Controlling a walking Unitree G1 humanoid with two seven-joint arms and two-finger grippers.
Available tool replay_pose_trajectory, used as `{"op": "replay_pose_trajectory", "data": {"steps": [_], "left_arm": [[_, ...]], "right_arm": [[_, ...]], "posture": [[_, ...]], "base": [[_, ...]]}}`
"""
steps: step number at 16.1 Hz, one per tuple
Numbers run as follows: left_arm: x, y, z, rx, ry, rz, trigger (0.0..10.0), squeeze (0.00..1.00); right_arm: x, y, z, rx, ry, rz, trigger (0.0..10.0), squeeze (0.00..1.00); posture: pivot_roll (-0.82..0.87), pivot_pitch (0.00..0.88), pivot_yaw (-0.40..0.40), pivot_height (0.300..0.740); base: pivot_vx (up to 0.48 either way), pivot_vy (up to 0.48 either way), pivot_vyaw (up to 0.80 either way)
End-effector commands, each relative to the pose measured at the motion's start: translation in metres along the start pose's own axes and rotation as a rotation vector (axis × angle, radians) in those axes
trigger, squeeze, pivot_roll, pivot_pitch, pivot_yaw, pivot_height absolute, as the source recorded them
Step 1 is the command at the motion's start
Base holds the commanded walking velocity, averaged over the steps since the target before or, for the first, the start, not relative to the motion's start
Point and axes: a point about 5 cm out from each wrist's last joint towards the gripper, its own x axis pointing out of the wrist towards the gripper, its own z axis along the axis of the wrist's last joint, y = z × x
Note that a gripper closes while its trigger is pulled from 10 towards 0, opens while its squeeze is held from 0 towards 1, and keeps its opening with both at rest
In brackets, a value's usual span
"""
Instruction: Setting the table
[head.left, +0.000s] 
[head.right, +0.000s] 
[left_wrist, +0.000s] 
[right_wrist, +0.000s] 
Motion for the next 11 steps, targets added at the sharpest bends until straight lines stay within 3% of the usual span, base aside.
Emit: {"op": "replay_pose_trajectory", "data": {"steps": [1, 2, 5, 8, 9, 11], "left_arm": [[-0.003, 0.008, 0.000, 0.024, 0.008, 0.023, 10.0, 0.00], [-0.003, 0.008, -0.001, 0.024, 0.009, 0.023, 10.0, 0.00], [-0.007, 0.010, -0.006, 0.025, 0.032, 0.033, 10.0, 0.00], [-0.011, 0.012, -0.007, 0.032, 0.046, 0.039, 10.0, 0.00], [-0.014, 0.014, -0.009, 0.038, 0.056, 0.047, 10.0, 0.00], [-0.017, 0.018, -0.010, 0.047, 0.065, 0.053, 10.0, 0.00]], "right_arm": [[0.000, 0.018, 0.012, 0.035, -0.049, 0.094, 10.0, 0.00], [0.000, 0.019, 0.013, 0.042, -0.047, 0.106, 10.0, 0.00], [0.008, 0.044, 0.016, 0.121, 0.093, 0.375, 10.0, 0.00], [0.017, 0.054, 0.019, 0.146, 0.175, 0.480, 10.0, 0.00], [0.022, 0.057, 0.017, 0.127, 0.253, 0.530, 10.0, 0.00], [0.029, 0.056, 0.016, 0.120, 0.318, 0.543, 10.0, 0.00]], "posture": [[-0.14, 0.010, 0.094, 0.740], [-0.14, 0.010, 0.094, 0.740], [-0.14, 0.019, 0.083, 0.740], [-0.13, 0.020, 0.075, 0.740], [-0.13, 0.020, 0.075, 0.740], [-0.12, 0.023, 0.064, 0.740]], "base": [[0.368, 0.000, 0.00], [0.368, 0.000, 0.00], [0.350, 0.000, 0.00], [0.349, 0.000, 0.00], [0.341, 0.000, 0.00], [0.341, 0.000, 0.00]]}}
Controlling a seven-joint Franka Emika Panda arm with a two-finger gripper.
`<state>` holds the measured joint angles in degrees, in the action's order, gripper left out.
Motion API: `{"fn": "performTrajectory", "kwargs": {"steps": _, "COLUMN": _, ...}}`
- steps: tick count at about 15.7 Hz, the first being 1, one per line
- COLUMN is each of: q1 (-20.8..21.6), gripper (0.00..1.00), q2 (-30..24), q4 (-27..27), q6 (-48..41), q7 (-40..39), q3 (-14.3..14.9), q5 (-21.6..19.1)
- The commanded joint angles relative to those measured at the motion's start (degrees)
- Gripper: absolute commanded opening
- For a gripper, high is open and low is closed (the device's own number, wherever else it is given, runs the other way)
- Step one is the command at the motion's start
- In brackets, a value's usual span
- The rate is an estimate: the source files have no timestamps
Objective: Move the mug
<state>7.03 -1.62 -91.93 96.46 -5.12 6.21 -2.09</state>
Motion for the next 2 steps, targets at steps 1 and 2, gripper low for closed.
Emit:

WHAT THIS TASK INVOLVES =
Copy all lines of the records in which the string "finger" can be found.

SOLUTION TO THIS EXERCISE =
Controlling a walking Unitree G1 humanoid with two seven-joint arms and two-finger grippers.
Controlling a seven-joint Franka Emika Panda arm with a two-finger gripper.

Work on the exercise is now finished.